### [Work to be completed]
Your answer must be the full listing, word for word, with no images in it.

### [Recorded information]
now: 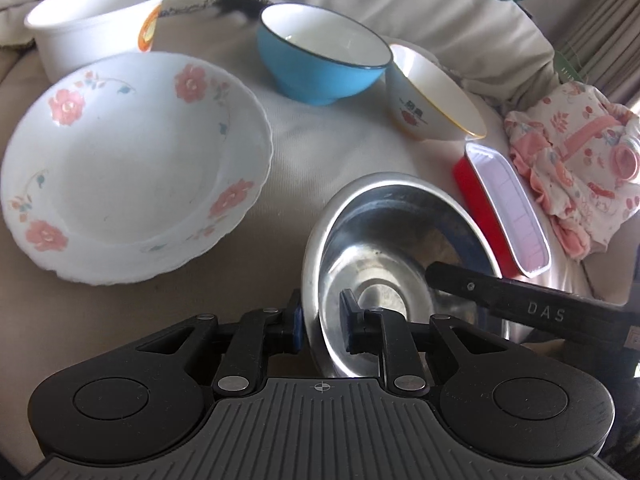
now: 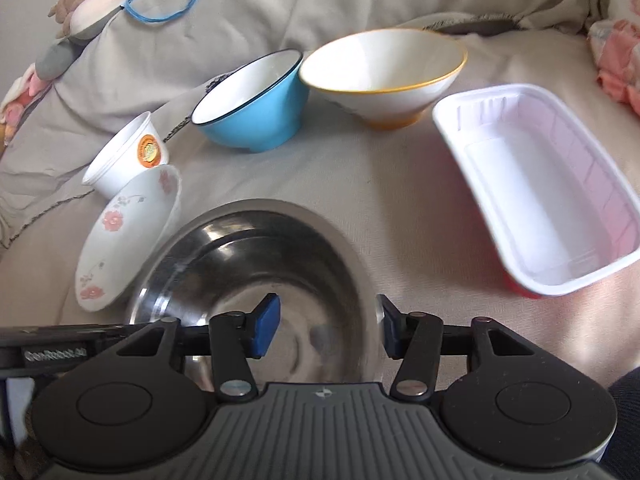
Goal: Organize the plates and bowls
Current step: 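Lift the steel bowl with the left tool and set it onto the floral plate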
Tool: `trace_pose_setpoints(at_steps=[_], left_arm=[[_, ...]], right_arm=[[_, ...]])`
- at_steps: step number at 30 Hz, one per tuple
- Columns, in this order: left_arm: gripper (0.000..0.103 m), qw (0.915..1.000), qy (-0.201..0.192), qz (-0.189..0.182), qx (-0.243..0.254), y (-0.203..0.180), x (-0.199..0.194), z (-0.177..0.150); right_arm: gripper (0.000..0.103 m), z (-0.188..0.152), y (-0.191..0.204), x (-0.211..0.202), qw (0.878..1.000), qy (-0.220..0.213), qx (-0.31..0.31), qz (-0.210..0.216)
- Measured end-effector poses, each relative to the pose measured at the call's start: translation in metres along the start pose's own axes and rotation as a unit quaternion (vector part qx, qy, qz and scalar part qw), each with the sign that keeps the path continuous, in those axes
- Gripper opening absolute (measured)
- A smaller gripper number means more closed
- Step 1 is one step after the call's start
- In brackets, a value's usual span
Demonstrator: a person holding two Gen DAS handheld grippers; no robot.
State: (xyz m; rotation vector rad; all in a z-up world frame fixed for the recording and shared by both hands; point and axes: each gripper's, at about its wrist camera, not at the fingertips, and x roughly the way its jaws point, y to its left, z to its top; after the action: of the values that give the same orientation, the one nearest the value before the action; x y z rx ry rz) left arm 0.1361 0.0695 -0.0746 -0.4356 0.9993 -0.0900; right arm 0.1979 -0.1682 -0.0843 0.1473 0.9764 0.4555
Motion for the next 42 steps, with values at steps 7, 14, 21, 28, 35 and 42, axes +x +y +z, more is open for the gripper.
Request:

### [Solution to this exercise]
now: 
now: 
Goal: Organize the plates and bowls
Current step: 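Lift the steel bowl with the left tool and set it onto the floral plate
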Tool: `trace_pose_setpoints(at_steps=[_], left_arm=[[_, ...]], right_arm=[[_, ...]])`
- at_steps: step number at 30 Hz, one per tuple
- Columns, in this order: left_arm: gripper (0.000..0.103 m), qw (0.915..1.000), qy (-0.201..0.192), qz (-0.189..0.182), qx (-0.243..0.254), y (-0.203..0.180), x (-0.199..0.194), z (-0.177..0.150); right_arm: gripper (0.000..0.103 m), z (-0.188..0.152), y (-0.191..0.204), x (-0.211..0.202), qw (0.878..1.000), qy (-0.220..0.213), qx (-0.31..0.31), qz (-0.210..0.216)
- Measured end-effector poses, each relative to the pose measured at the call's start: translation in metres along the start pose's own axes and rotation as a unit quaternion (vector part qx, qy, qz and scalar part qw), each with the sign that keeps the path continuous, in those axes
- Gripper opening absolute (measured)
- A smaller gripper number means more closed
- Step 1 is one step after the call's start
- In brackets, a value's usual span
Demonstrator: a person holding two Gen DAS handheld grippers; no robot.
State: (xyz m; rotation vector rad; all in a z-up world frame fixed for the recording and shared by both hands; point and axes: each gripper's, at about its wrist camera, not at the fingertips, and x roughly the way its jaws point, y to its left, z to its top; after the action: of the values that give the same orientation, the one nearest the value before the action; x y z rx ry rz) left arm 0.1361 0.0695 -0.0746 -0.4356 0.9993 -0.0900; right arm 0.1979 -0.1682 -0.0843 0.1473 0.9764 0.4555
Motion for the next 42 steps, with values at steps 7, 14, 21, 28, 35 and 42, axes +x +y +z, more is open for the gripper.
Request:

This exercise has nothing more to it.